Pick the voice before the cue. Diegetic vocal SFX inherit the character voice; off-screen reactions should use a different voice so they don't pull focus.
Pair Fish Audio vocal SFX with ElevenLabs Sound Effects v2 foley on the same canvas timeline. Each model handles the bucket it's built for — foley vs. vocal — and the canvas keeps all cues aligned.
Voice consent matters for vocal SFX too. If you cloned a voice for character dialogue, the same consent applies to vocal SFX generated with that voice.

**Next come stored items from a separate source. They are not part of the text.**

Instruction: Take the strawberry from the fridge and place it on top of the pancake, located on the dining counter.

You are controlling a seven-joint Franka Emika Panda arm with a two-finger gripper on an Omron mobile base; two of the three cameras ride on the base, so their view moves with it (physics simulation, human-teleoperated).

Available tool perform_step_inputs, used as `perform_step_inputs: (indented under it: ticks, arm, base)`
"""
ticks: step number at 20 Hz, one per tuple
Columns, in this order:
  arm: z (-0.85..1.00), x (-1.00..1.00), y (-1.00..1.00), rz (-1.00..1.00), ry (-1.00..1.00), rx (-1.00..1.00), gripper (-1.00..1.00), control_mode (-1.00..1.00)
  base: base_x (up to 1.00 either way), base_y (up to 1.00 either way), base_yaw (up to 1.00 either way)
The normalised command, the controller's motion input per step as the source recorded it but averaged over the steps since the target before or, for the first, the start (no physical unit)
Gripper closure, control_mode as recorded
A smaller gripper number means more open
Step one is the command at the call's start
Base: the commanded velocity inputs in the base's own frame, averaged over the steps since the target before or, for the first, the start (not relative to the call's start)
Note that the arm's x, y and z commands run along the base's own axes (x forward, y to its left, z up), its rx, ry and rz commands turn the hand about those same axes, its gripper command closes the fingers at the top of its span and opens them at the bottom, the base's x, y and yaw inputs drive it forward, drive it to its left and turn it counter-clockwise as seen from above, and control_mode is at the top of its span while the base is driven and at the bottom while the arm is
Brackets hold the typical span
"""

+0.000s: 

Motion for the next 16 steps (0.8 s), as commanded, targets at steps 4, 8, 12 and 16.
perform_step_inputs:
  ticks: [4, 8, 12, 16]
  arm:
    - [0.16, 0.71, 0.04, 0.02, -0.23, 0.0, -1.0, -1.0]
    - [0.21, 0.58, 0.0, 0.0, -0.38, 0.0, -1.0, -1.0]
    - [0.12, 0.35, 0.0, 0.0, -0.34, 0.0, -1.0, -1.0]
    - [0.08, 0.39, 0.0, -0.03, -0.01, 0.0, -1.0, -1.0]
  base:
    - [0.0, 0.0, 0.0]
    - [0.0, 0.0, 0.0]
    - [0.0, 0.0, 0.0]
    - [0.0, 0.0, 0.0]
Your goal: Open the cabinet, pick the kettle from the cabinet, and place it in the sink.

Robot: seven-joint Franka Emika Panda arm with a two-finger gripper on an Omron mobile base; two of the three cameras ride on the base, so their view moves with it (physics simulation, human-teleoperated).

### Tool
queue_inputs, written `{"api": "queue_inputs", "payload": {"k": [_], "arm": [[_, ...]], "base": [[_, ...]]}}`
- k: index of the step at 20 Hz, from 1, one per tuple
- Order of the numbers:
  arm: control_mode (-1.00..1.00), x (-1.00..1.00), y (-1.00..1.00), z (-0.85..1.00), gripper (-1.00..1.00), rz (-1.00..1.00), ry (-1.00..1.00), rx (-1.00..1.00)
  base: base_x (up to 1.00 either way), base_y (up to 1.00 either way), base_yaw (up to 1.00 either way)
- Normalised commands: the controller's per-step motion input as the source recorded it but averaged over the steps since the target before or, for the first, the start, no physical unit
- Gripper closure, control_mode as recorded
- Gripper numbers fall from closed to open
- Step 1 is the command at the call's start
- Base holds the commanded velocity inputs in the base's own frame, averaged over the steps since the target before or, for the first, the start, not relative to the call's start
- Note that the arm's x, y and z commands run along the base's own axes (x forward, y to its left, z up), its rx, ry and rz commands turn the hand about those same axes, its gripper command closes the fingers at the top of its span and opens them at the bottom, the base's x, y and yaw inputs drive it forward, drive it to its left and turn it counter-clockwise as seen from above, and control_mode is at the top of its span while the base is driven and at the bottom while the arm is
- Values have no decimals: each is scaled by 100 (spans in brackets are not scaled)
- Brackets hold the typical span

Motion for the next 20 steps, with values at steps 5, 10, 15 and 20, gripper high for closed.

Fish Audio S2-Pro is the vocal-SFX complement to ElevenLabs Sound Effects v2 on Martini. Use it for character gasps, breathing, sighs, laughs, and similar human-vocal cues that inherit a chosen character voice; route foley (doors, ambience, footsteps, UI) to SFX v2 on the same canvas. The Martini canvas timeline accepts both models' outputs and aligns them to the video, so a 30-60s edit can layer ambient bed (SFX v2) + foley (SFX v2) + vocal SFX (Fish Audio) + dialogue (Dialogue v3 or Fish Audio dialogue) without leaving the workspace. For pure foley work or for English-only projects where polish matters most, use ElevenLabs end-to-end. For multilingual scenes or when vocal SFX should match a previously-cloned character voice, Fish Audio is the right node for the vocal cues specifically.